If a line in the listing contains "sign", copy it out whole.

+++

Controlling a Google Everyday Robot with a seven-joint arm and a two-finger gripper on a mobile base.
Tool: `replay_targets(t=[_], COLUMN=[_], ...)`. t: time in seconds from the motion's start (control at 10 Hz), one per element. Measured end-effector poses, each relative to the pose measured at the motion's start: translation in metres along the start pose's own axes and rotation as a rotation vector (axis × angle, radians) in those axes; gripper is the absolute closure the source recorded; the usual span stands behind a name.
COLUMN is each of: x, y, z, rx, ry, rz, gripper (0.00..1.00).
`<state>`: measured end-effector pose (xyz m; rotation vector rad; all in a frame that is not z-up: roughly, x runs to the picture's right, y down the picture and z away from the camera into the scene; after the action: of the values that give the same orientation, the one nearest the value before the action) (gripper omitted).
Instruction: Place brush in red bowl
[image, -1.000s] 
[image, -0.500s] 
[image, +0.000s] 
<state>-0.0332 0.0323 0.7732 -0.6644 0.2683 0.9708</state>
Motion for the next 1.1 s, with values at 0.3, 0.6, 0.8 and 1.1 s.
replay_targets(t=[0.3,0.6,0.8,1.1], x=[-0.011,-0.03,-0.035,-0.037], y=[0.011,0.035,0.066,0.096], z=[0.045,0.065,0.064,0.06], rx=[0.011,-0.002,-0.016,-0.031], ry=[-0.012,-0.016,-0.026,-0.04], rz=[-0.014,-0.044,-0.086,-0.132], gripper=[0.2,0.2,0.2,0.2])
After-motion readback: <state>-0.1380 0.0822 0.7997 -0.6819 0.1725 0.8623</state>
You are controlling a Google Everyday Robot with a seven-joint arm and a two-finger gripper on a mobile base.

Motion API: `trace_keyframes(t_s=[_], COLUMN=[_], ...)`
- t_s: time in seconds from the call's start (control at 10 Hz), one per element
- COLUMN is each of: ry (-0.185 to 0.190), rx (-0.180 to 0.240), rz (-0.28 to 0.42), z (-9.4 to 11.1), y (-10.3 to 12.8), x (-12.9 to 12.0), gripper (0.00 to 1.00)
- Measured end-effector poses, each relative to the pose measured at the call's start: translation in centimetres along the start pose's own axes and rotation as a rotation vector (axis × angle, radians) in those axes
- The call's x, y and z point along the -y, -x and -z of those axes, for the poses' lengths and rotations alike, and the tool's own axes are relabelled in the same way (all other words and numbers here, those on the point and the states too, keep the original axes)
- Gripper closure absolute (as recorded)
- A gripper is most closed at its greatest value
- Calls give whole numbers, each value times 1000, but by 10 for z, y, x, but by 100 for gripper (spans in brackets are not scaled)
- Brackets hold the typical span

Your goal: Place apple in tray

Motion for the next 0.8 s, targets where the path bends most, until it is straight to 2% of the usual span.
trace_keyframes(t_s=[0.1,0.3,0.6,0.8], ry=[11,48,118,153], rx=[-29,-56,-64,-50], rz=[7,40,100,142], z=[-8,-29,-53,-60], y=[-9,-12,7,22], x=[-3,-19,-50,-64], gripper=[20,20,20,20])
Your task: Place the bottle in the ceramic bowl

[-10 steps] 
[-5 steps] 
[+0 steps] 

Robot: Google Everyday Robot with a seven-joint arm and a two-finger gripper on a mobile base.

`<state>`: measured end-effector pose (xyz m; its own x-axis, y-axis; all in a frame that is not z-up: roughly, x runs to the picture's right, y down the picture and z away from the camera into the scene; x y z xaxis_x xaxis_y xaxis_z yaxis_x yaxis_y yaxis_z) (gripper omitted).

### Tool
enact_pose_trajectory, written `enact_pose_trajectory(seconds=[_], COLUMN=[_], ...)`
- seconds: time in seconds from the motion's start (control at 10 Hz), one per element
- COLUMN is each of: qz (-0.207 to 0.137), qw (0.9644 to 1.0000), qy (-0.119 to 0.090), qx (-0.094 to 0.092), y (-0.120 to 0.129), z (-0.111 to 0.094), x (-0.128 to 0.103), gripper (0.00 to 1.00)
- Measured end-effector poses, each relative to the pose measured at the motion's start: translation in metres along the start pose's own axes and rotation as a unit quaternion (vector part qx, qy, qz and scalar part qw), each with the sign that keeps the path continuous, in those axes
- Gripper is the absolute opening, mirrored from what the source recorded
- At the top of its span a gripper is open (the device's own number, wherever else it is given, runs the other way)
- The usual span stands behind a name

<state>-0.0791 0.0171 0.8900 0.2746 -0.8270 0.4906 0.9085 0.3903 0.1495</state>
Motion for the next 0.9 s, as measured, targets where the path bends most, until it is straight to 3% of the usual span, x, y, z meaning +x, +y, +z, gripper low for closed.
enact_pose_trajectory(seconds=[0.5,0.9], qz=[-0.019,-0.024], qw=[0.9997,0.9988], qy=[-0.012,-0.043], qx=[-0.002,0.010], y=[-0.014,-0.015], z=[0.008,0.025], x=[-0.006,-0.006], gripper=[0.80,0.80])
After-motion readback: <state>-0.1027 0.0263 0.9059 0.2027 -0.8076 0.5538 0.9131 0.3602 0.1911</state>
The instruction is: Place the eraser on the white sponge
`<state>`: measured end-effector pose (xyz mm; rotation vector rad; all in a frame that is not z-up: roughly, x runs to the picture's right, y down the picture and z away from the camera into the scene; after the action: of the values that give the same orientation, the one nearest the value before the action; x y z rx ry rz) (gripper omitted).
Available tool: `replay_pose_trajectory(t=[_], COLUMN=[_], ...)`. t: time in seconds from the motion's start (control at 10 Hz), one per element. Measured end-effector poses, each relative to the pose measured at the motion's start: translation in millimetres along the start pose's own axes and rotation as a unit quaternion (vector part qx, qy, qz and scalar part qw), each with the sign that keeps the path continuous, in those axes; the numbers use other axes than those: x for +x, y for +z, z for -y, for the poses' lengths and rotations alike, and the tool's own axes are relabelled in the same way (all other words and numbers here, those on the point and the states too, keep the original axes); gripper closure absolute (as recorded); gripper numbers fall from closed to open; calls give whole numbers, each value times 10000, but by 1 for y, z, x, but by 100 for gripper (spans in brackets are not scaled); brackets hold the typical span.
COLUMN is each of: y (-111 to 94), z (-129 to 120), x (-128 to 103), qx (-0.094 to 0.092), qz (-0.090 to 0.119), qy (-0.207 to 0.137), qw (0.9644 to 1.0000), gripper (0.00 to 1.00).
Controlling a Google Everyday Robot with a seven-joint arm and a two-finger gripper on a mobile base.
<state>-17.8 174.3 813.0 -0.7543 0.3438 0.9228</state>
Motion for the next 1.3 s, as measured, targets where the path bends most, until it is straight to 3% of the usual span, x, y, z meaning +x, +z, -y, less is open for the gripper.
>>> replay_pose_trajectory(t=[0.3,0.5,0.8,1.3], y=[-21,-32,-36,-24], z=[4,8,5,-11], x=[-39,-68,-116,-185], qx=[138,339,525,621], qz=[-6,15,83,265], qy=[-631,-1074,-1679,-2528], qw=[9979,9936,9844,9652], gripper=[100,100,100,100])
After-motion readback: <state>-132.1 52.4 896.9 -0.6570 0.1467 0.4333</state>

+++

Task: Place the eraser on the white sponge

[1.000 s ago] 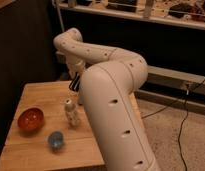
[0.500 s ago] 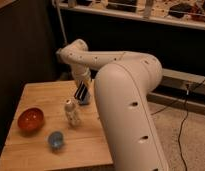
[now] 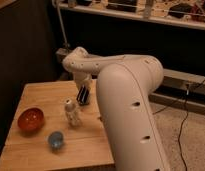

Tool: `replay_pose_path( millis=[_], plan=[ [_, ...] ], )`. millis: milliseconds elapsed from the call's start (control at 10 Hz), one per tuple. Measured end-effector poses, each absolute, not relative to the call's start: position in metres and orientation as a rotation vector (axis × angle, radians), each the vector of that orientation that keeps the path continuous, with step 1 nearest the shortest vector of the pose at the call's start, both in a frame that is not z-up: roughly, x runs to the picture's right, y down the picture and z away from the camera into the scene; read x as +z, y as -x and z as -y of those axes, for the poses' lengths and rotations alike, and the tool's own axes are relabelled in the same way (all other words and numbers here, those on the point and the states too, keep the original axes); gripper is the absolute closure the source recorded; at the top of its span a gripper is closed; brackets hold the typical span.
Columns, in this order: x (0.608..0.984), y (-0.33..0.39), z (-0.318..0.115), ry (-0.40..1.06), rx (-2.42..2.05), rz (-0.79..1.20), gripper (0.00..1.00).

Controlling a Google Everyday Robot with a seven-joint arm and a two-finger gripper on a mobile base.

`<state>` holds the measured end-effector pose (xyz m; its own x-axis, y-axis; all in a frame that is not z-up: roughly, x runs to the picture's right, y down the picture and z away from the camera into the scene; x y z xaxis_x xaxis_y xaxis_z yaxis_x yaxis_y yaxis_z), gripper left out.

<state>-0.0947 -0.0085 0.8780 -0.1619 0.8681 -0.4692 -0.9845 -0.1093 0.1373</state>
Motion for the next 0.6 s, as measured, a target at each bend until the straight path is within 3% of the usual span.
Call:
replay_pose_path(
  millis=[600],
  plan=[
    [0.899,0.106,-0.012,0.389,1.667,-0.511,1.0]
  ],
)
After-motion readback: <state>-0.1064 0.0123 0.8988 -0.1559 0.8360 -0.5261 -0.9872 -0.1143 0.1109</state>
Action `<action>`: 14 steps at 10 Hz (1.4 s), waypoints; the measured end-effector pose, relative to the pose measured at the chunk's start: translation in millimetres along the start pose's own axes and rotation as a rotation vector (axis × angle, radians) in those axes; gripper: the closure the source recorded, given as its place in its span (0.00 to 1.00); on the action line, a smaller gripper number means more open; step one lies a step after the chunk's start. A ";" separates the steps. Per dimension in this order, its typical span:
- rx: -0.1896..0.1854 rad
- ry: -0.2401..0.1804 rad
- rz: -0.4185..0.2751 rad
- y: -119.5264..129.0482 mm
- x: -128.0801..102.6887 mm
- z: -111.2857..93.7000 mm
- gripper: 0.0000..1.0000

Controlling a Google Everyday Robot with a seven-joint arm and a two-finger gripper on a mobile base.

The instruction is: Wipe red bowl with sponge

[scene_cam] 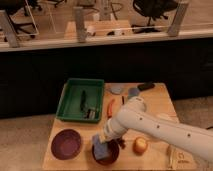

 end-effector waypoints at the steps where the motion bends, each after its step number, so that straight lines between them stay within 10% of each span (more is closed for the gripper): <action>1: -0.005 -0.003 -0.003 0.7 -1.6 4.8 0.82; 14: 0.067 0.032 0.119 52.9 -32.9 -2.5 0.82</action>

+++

[ANSWER SECTION]
- Measured end-effector poses, each relative to the pose measured at the motion's start: translation in metres along the start pose's own axes and rotation as a unit quaternion (vector part qx, qy, qz and scalar part qw), each with the sign that keeps the path continuous, in those axes
Available tool: `replay_pose_trajectory(t=[_], COLUMN=[_], ...)`. t: time in seconds from the motion's start (control at 10 Hz), one per element. Measured end-effector poses, each relative to the pose measured at the motion's start: translation in millimetres along the start pose's own axes and rotation as a unit quaternion (vector part qx, qy, qz and scalar part qw), each with the sign that keeps the path continuous, in those axes; the numbers use other axes than those: x for +x, y for +z, z for -y, for the poses' lengths and rotations alike, and the tool's own axes are relabelled in the same way (all other words and numbers here, those on the point and the states too, keep the original axes); gripper closure absolute (as recorded); gripper numbers fall from closed to open; calls give whole numbers, each value times 10000, but by 1 for y, z, x, but by 100 for gripper (spans in brackets are not scaled); brackets hold the typical span.

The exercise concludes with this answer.